There’s a coming tide of VR peripherals on the horizon, and haptic gloves represent a compact, and (relatively) cost-efficient solution among the multi-pronged challenge that is VR input.
While infrared depth cameras like Leap Motion and Microsoft Kinect can facilitate some pretty convincing skeletal tracking nowadays, allowing the user to enter virtual spaces as never before, we find ourselves asking this: what about feeling inside those spaces? We take a look at two different haptic gloves approaches to determine just that.
Still at the crowdfunding stage but quickly gaining traction among would-be backers, Gloveone was created to enable users to feel and touch virtual objects using tiny actuators, 10 in total for each glove.
Data from these ‘haptic points’ are transferred either by a low-latency USB connection, or via the glove’s Bluetooth module that sips from an 800mAh onboard battery, giving the glove an alleged 4 hours of battery life.
The Spain based NeuroDigital Technologies says the actuators on Gloveone “vibrate independently at different frequencies and intensities, reproducing accurate touch sensations.” The key words here are ‘touch sensations’, because Gloveone doesn’t really reproduce touch itself, but an approximative force that acts as a placeholder for touch-based interactions.
The Gloveone doesn’t entirely rely on its 9-axis IMU hidden behind the logo though, but rather uses it in concert with commercial sensors including Leap Motion and Intel RealSense. Because hand tracking isn’t perfect yet, this gives the user a more stable interaction to count on when ‘touching’ virtual objects.
At $199 for single glove, and $395 for two, getting to be apart of the early stages of VR touch interaction doesn’t sound nearly as expensive as we thought, especially if you already have a Leap Motion on hand (no pun intended).
Virtuix, as in the same company that produces the Virtuix Omni VR treadmill, have put a lot of focus on VR locomotion, but recently the company has delved into haptic gloves as well. Virtuix sponsored a team of students at Rice University to create a haptic glove prototype, the very punny Hands Omni (get it, hands on me).
To approximate touch, the glove uses inflatable mini-bladders that give a sense of pressure to the hand when touching a virtual objects.

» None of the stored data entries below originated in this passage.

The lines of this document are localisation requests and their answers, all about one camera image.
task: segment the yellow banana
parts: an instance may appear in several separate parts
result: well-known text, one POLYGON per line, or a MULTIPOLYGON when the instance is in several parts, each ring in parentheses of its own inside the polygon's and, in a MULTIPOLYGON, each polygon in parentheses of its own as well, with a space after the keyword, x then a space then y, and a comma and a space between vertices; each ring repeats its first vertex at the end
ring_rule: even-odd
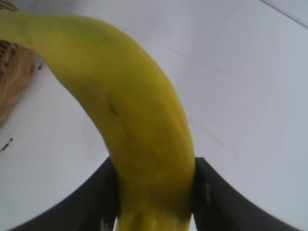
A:
POLYGON ((100 131, 118 174, 118 229, 188 230, 193 142, 150 55, 114 26, 77 15, 0 11, 0 39, 37 51, 100 131))

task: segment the dark spot on banana
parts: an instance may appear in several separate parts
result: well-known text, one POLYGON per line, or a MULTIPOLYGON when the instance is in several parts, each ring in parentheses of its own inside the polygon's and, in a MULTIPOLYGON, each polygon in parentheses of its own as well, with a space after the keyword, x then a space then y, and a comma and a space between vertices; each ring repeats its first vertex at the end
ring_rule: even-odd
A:
POLYGON ((108 106, 109 106, 110 111, 111 111, 114 115, 116 115, 116 116, 119 115, 119 112, 115 109, 115 107, 114 107, 110 102, 108 103, 108 106))

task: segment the white surface
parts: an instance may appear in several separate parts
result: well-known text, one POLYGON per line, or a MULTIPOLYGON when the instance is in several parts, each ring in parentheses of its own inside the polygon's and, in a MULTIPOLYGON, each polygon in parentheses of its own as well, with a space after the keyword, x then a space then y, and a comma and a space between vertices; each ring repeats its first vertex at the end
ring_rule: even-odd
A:
MULTIPOLYGON (((174 83, 196 155, 256 205, 308 230, 308 30, 259 0, 15 2, 92 15, 129 33, 174 83)), ((89 118, 42 72, 1 130, 1 141, 14 137, 0 157, 3 230, 70 194, 107 156, 89 118)))
POLYGON ((308 0, 262 0, 269 6, 285 14, 308 28, 308 0))

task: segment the wicker basket
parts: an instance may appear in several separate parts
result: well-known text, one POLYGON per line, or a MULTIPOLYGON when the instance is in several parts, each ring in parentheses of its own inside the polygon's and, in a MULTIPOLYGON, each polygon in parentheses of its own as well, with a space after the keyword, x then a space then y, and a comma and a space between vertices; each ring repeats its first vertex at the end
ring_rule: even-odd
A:
MULTIPOLYGON (((0 0, 0 9, 17 11, 8 0, 0 0)), ((0 126, 21 97, 34 68, 32 50, 0 40, 0 126)))

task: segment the black speck
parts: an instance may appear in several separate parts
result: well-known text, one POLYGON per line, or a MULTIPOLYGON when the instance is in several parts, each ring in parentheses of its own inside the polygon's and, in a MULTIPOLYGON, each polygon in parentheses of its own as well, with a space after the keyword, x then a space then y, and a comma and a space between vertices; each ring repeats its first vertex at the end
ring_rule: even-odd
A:
POLYGON ((116 116, 119 115, 119 112, 115 109, 115 107, 114 107, 110 102, 108 103, 108 106, 109 106, 110 111, 111 111, 114 115, 116 115, 116 116))
POLYGON ((0 152, 4 151, 10 145, 12 141, 13 141, 13 138, 10 138, 10 140, 4 145, 4 147, 0 149, 0 152))

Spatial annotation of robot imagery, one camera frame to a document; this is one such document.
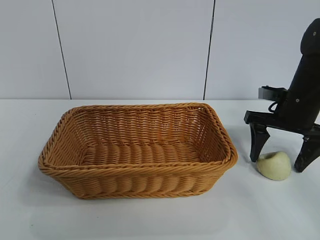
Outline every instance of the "pale green object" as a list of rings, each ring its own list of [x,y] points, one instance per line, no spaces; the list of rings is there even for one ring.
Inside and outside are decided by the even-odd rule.
[[[291,173],[290,158],[283,151],[261,155],[256,167],[263,176],[276,181],[287,179]]]

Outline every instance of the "table surface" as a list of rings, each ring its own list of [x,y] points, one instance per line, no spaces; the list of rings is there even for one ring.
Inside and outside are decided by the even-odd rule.
[[[179,198],[81,200],[42,174],[38,156],[68,109],[82,105],[162,104],[177,100],[0,100],[0,235],[24,240],[314,240],[320,237],[320,160],[285,181],[250,162],[246,110],[263,100],[207,100],[237,148],[237,164],[207,193]],[[302,136],[268,130],[262,153],[294,163]]]

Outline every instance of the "woven basket rim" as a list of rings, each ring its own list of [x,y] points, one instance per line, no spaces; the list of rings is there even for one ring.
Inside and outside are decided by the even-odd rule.
[[[144,164],[103,164],[103,165],[65,165],[65,166],[57,166],[53,165],[48,162],[48,156],[52,154],[52,149],[54,145],[59,141],[59,137],[57,136],[57,132],[61,131],[61,126],[64,126],[65,123],[69,121],[70,118],[73,117],[73,114],[78,113],[79,111],[86,111],[86,110],[93,110],[95,108],[105,109],[105,110],[112,110],[116,109],[117,111],[124,111],[130,112],[135,111],[136,109],[141,109],[141,107],[145,109],[150,109],[152,111],[162,110],[165,108],[178,108],[185,110],[186,108],[204,108],[210,113],[211,121],[215,129],[217,130],[217,135],[221,140],[221,143],[226,150],[226,157],[222,161],[211,161],[211,162],[175,162],[175,163],[144,163]],[[84,105],[71,108],[66,113],[64,113],[60,119],[60,122],[57,124],[55,129],[52,132],[51,137],[47,141],[43,151],[41,152],[38,158],[38,166],[43,172],[51,172],[55,171],[55,176],[65,175],[67,172],[86,172],[90,175],[90,173],[97,173],[101,172],[104,175],[108,174],[108,172],[118,172],[118,174],[125,175],[127,170],[130,169],[130,175],[133,174],[132,171],[136,172],[137,174],[149,175],[148,171],[150,169],[157,169],[163,170],[166,174],[197,174],[204,172],[212,172],[215,169],[227,170],[231,168],[237,161],[238,155],[235,147],[233,146],[226,130],[222,126],[218,115],[212,109],[210,105],[207,103],[198,103],[198,102],[188,102],[188,103],[170,103],[170,104],[144,104],[144,105]]]

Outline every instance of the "wicker basket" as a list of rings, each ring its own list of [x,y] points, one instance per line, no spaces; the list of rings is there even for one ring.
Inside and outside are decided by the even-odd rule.
[[[62,116],[38,167],[81,199],[187,197],[237,157],[207,104],[93,105]]]

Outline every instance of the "white wall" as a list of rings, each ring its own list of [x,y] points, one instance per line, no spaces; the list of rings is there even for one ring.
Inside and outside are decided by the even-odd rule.
[[[0,98],[69,98],[50,0],[0,1],[0,32]]]
[[[216,0],[206,99],[255,99],[288,88],[320,0]]]
[[[54,0],[72,99],[202,99],[213,0]]]

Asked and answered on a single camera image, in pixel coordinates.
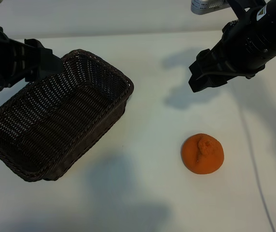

How effective this is compared to mini-rumble actuators, we can’t say for sure, but the team maintains that the Hands Omni is still at “Google Cardboard level” in terms of development and miniaturization.
The Hands Omni is very interesting in its use of bladders to create an actual sense of physical pressure on the hand—a closer one-to-one than what amounts to mini-rumble packs—but in a device that relies on air compression to drive interactions, tightening up latency will still a very large hurdle to overcome if the project wants to keep moving forward.
Although a promising start, Virtuix says they won’t be diverting any resources from their other projects at the moment “or have any plans to commercialise it at this time.”
As the aphorism goes “seeing is believing, but touching is truth.”